Problem to work on
Go through the listing below and output exactly the line with "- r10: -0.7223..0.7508", the line with "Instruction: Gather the", and each line between; omit the rest.

##### Source material #####

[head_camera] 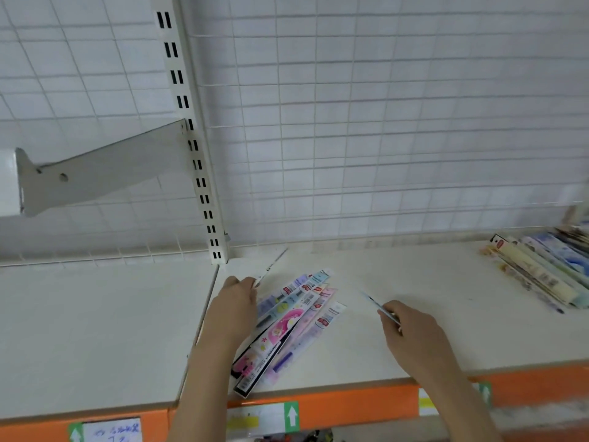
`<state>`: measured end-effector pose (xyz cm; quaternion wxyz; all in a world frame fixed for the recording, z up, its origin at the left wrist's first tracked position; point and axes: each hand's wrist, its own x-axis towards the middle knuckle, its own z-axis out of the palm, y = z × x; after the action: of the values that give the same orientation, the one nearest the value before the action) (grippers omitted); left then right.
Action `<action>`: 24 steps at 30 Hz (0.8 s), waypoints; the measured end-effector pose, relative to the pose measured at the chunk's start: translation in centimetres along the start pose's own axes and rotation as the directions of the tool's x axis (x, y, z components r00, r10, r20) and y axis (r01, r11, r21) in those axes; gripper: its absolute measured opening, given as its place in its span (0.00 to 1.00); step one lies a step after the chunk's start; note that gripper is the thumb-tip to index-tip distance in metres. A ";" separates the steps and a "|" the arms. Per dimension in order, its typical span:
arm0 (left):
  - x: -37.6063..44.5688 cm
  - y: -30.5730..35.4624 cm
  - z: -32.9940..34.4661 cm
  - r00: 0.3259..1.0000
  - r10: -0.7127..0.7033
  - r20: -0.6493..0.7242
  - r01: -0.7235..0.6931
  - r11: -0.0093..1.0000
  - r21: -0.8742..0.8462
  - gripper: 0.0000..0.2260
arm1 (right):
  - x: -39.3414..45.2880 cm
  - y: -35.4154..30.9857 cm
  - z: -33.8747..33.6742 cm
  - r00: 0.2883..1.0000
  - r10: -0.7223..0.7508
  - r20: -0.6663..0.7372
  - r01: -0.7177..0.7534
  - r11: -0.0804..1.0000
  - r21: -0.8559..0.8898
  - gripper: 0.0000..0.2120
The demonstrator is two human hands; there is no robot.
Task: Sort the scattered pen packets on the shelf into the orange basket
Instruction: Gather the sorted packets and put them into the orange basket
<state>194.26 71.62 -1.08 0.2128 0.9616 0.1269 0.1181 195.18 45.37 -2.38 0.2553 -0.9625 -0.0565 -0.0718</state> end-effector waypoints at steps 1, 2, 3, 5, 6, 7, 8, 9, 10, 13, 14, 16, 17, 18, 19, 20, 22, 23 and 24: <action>0.2 0.2 0.2 1.000 0.000 0.022 0.000 1.000 0.012 0.12 | -0.1 0.2 -0.1 1.000 0.001 0.005 -0.001 1.000 -0.003 0.08; 0.3 0.5 0.4 0.999 -0.005 0.040 0.004 1.000 0.022 0.11 | -0.1 0.4 -0.2 1.000 0.001 0.011 -0.001 1.000 -0.004 0.08; 0.3 0.7 0.6 0.998 -0.018 0.060 0.017 0.999 0.028 0.11 | -0.2 0.6 -0.3 1.000 -0.001 0.016 0.001 1.000 -0.004 0.08; 0.4 1.0 1.0 0.992 -0.064 0.105 0.059 0.997 0.043 0.12 | -0.3 0.8 -0.4 1.000 0.003 0.030 -0.003 1.000 0.001 0.07; 0.5 1.1 1.2 0.988 -0.086 0.128 0.079 0.995 0.053 0.13 | -0.3 0.9 -0.4 0.999 0.006 0.036 -0.006 1.000 0.004 0.08; 0.5 1.2 1.4 0.984 -0.101 0.146 0.094 0.994 0.055 0.13 | -0.4 1.0 -0.3 0.999 0.007 0.041 -0.007 1.000 0.005 0.08; 0.5 1.2 1.5 0.981 -0.112 0.159 0.106 0.993 0.046 0.13 | -0.3 1.0 -0.3 0.999 0.004 0.042 -0.004 1.000 0.005 0.08; 0.5 1.3 1.5 0.979 -0.123 0.166 0.118 0.992 0.037 0.12 | -0.3 1.0 -0.3 0.999 0.003 0.041 -0.003 1.000 0.006 0.08; 0.4 1.4 1.3 0.977 -0.129 0.170 0.125 0.992 0.035 0.12 | -0.2 1.0 -0.2 0.999 0.003 0.041 -0.004 1.000 0.008 0.08; 0.5 0.9 0.9 0.979 -0.109 0.172 0.099 0.993 0.064 0.09 | 0.1 0.6 0.1 0.999 -0.016 0.045 0.016 1.000 0.006 0.07; 0.4 0.5 0.8 0.979 -0.098 0.179 0.085 0.993 0.080 0.12 | 0.3 0.3 0.3 0.999 -0.026 0.046 0.026 1.000 0.008 0.07; 0.1 0.0 0.5 0.980 -0.062 0.191 0.046 0.995 0.090 0.16 | 0.3 0.1 0.7 0.998 -0.045 0.041 0.044 0.999 0.013 0.07; 0.0 -0.1 0.3 0.982 -0.040 0.186 0.026 0.997 0.077 0.16 | 0.4 -0.1 0.8 0.998 -0.051 0.039 0.050 0.999 0.018 0.06; -0.2 -0.2 0.0 0.985 -0.021 0.170 0.012 0.998 0.058 0.16 | 0.4 -0.2 0.8 0.997 -0.059 0.041 0.058 0.998 0.022 0.06; -0.3 -0.3 -0.3 0.988 -0.008 0.152 0.003 1.000 0.030 0.16 | 0.5 -0.4 0.9 0.997 -0.066 0.042 0.065 0.998 0.023 0.06; -0.4 -0.4 -0.7 0.991 -0.003 0.135 0.003 1.000 -0.004 0.15 | 0.6 -0.5 1.0 0.997 -0.074 0.038 0.073 0.997 0.020 0.06; -0.7 -1.0 -1.5 0.995 -0.017 0.094 0.025 0.996 -0.087 0.09 | 0.8 -1.1 1.2 0.995 -0.090 0.037 0.090 0.996 0.006 0.07; -0.9 -1.5 -1.9 0.997 -0.032 0.074 0.042 0.991 -0.126 0.05 | 1.0 -1.4 1.5 0.994 -0.099 0.040 0.099 0.995 0.003 0.08; -1.1 -1.9 -2.3 0.997 -0.047 0.056 0.055 0.986 -0.159 0.03 | 1.1 -1.8 1.7 0.993 -0.111 0.042 0.110 0.994 0.003 0.08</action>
<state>192.22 73.85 -0.12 0.2958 0.9405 0.1361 0.0974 196.17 47.87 -2.79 0.2501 -0.9591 -0.1150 -0.0657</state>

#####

Result
  - r10: -0.7223..0.7508
  - r20: -0.6663..0.7372
  - r01: -0.7177..0.7534
  - r11: -0.0804..1.0000
  - r21: -0.8559..0.8898
  - gripper: 0.0000..0.2120
The demonstrator is two human hands; there is no robot.
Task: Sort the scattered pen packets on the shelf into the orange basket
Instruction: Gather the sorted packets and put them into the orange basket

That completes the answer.